Few names are as synonymous with the art of Italy and the Renaissance as Michelangelo and his The Last Judgment fresco for the altar wall in the Sistine Chapel embodies his style and the era’s approach to art. Not without its own controversies, The Last Judgment was commissioned under Pope Clement VII 25 years after the painting of the Sistine Chapel ceiling and completed under Pope Paul III in 1541.

Because of this, The Last Judgment is often compared with Michelangelo’s other works throughout Italia, including the aforementioned Sistine Chapel ceiling, in order to trace the evolution of his style and form throughout the years as the altar was complete when the artist was 67 years of age.

Further, The Last Judgment is notable for the shift in outlook between the two popes under which Michelangelo worked with the latter, Paul III, having more reformist leanings when compared with Clement VII’s traditionalism.

As for the theme of the painting itself, the last judgment is itself nothing new in Renaissance art and is considered by some to be the quintessential subject matter during that period. Concerned with death, judgment, and the ensuing afterlife, the painting shows a triumphant Christ flanked by a subservient Virgin Mary looking down upon the saved souls while the damned are siphoned off on the opposite side.

The Last Judgment by Michelangelo


Of equal size to the central Christ are Saint John the Baptist and then Saint Peter who is holding the keys to heaven. 

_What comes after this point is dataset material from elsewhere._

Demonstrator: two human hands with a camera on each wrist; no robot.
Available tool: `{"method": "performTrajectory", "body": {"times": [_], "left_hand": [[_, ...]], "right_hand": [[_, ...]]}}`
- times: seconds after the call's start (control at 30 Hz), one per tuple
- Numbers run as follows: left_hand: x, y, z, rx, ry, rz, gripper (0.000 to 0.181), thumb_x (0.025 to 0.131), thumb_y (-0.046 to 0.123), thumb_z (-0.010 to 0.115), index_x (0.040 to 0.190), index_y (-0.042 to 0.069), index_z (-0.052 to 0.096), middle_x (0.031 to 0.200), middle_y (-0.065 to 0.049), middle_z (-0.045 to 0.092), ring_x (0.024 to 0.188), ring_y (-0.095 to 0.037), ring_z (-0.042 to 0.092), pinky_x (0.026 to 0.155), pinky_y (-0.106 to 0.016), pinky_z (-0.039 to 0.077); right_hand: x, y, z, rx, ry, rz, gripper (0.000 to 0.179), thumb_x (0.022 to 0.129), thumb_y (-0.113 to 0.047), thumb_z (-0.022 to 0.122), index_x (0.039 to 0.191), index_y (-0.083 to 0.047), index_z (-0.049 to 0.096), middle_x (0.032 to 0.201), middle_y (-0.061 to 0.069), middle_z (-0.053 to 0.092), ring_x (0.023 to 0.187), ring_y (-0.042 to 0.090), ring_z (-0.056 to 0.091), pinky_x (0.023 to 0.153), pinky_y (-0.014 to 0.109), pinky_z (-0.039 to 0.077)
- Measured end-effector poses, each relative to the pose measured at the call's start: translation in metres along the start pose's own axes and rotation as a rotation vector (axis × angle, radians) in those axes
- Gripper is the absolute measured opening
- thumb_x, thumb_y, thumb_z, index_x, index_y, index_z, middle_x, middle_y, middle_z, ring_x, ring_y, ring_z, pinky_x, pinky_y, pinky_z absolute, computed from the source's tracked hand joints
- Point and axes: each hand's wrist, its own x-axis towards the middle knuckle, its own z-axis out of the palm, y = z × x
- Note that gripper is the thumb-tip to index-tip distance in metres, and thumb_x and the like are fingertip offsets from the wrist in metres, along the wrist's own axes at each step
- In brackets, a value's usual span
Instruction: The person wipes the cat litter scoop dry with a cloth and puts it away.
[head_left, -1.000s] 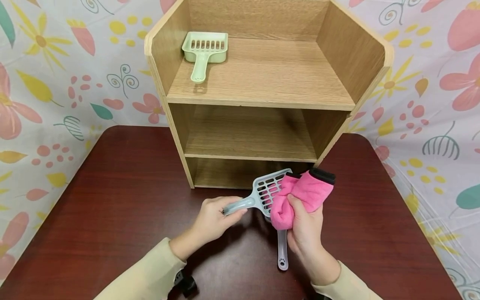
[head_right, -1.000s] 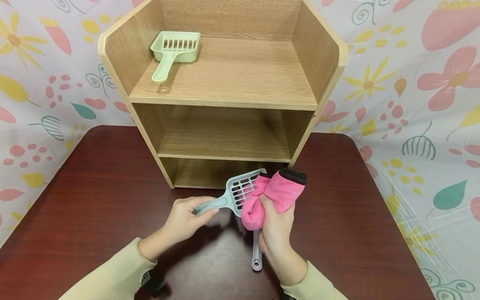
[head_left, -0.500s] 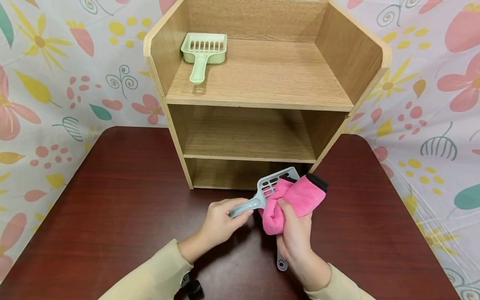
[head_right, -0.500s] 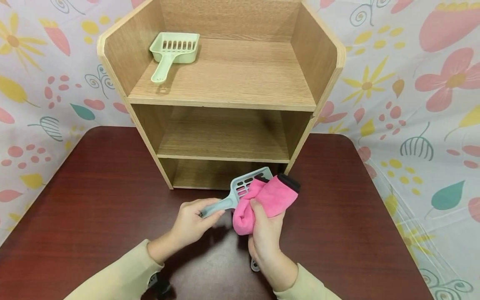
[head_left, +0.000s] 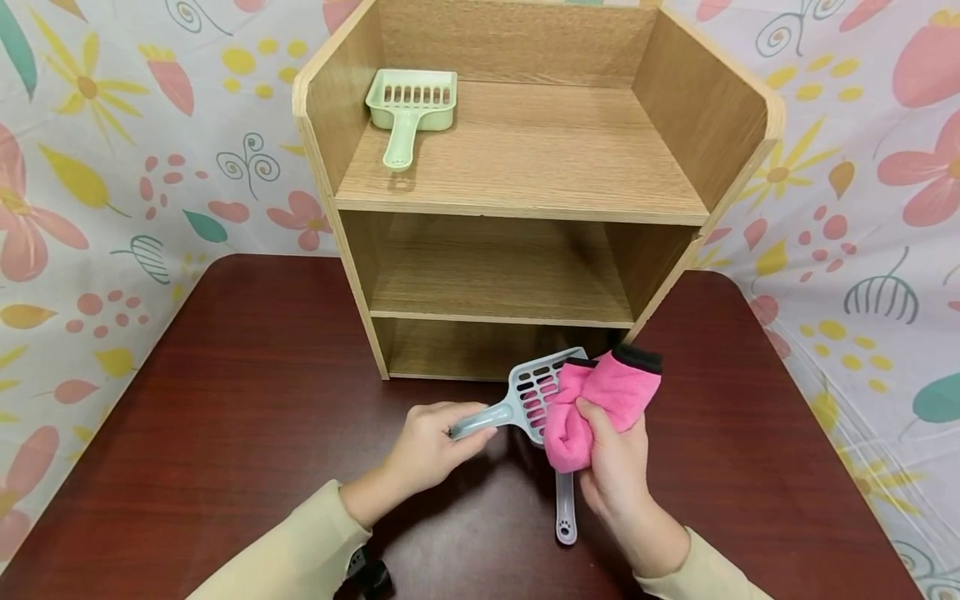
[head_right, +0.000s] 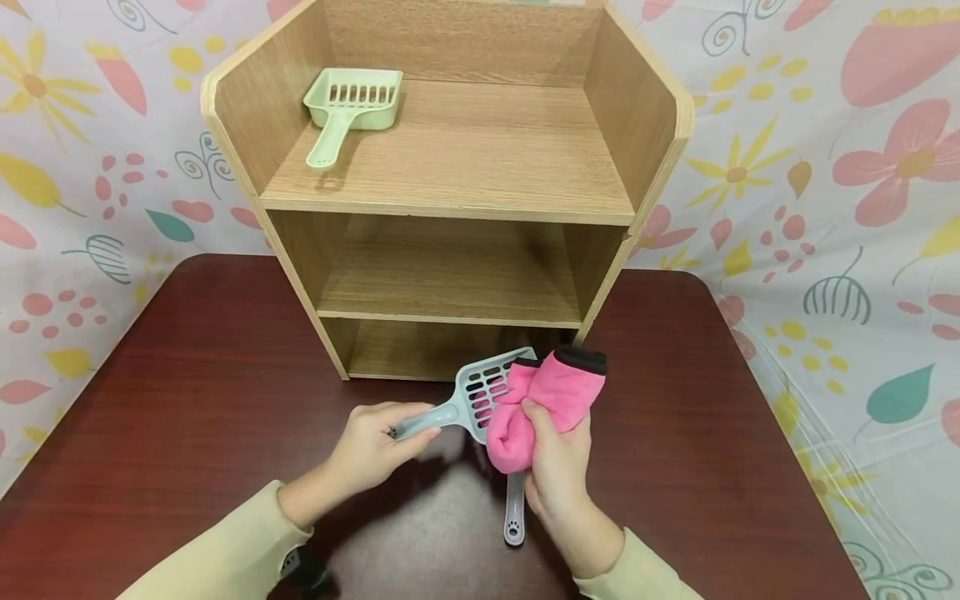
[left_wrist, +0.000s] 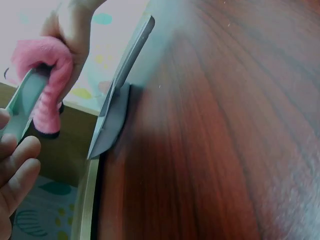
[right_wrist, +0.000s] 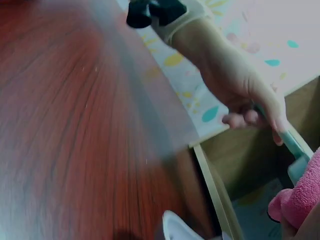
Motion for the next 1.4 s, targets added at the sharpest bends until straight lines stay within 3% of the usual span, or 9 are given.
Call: {"method": "performTrajectory", "body": {"times": [0.17,0.3,0.43,0.6,0.7,0.8,1.07,1.17,1.4], "left_hand": [[-0.001,-0.004,-0.009,-0.018,-0.047,-0.022,0.018,0.075,0.011,0.076,0.091,0.005,0.074,0.08,-0.004,0.073,0.067,-0.007,0.063,0.061,-0.014,0.051],[0.0,-0.007,-0.017,-0.027,-0.089,-0.015,0.017,0.074,0.011,0.077,0.09,0.005,0.074,0.08,-0.005,0.073,0.068,-0.006,0.064,0.061,-0.013,0.05],[0.001,-0.009,-0.025,-0.027,-0.134,-0.019,0.016,0.074,0.01,0.077,0.089,0.005,0.074,0.079,-0.004,0.073,0.067,-0.004,0.062,0.06,-0.012,0.049],[0.006,-0.008,-0.032,-0.032,-0.176,-0.035,0.016,0.074,0.01,0.077,0.09,0.007,0.074,0.078,-0.001,0.072,0.065,-0.001,0.058,0.059,-0.011,0.048],[0.009,-0.006,-0.032,-0.043,-0.199,-0.042,0.016,0.076,0.012,0.077,0.091,0.008,0.074,0.079,-0.001,0.072,0.065,0.0,0.057,0.058,-0.011,0.047],[0.011,-0.003,-0.031,-0.053,-0.221,-0.049,0.016,0.077,0.013,0.076,0.092,0.008,0.073,0.08,-0.001,0.072,0.066,0.0,0.057,0.058,-0.01,0.047],[0.014,0.001,-0.03,-0.054,-0.255,-0.034,0.017,0.078,0.012,0.075,0.094,0.006,0.073,0.08,-0.001,0.072,0.068,-0.002,0.059,0.06,-0.01,0.047],[0.015,0.003,-0.03,-0.056,-0.271,-0.014,0.018,0.078,0.012,0.075,0.095,0.006,0.073,0.08,-0.001,0.072,0.068,-0.003,0.059,0.059,-0.009,0.047],[0.017,0.008,-0.026,-0.07,-0.273,-0.02,0.018,0.078,0.011,0.075,0.095,0.006,0.073,0.08,-0.001,0.071,0.069,-0.003,0.059,0.06,-0.009,0.047]], "right_hand": [[0.007,-0.01,-0.012,-0.171,-0.043,-0.004,0.035,0.087,0.003,0.061,0.114,-0.014,0.048,0.104,-0.002,0.059,0.088,0.008,0.061,0.078,0.021,0.053],[0.014,-0.027,-0.024,-0.471,-0.161,-0.044,0.032,0.084,0.0,0.065,0.111,-0.01,0.052,0.091,-0.009,0.063,0.077,0.006,0.061,0.069,0.021,0.053],[0.023,-0.05,-0.039,-0.863,-0.349,-0.293,0.032,0.08,-0.001,0.067,0.11,-0.005,0.056,0.084,-0.011,0.061,0.072,0.002,0.056,0.064,0.018,0.048],[0.032,-0.074,-0.04,-1.158,-0.626,-0.672,0.048,0.071,0.002,0.07,0.116,-0.01,0.059,0.11,-0.004,0.056,0.097,0.001,0.049,0.079,0.013,0.039],[0.03,-0.081,-0.029,-1.324,-0.762,-0.771,0.057,0.071,-0.005,0.073,0.124,-0.016,0.055,0.122,-0.002,0.052,0.106,0.007,0.049,0.085,0.022,0.044],[0.024,-0.083,-0.017,-1.503,-0.847,-0.822,0.064,0.073,-0.016,0.075,0.131,-0.02,0.049,0.128,-0.003,0.049,0.109,0.015,0.055,0.079,0.036,0.05],[0.012,-0.076,-0.002,-1.74,-0.993,-0.84,0.059,0.085,-0.055,0.06,0.138,-0.034,0.047,0.139,-0.001,0.048,0.11,0.025,0.056,0.071,0.041,0.053],[0.009,-0.074,0.001,-1.786,-1.015,-0.867,0.05,0.088,-0.052,0.057,0.136,-0.038,0.049,0.135,-0.002,0.05,0.105,0.024,0.056,0.066,0.039,0.053],[0.004,-0.073,0.003,-1.745,-0.979,-1.063,0.029,0.083,-0.033,0.07,0.111,-0.03,0.065,0.115,-0.006,0.054,0.083,0.018,0.056,0.049,0.027,0.045]]}}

Interestingly, the bottom portion of the fresco depicts the mythical figure of Charon who, in this case, is taking the souls of the damned down into hell.

With over 300 figures in the painting, there are more than enough items to comment upon or speculate as to their representation but the artistic depiction of Saint Bartholomew is particularly interesting for both its macabre nature as well as its alleged portrayal of a 67-year-old Michelangelo.


Flayed for his faith, Bartholomew is showing holding a knife in one hand and his skin in the other. Because of the shifting tides during Paul III’s papacy, there were notable controversies surrounding Michelangelo’s work in light of the Protestant reformation.

Namely, the use of mythological figures and the nudity in the fresco caused some ire with the public.

Of course, Michelangelo was no stranger to this kind of attention and even went so far as to depict Paul III’s Master of Ceremonies, Biagio da Cesena (shown as Minos), as a denizen of hell at the fresco’s unveiling.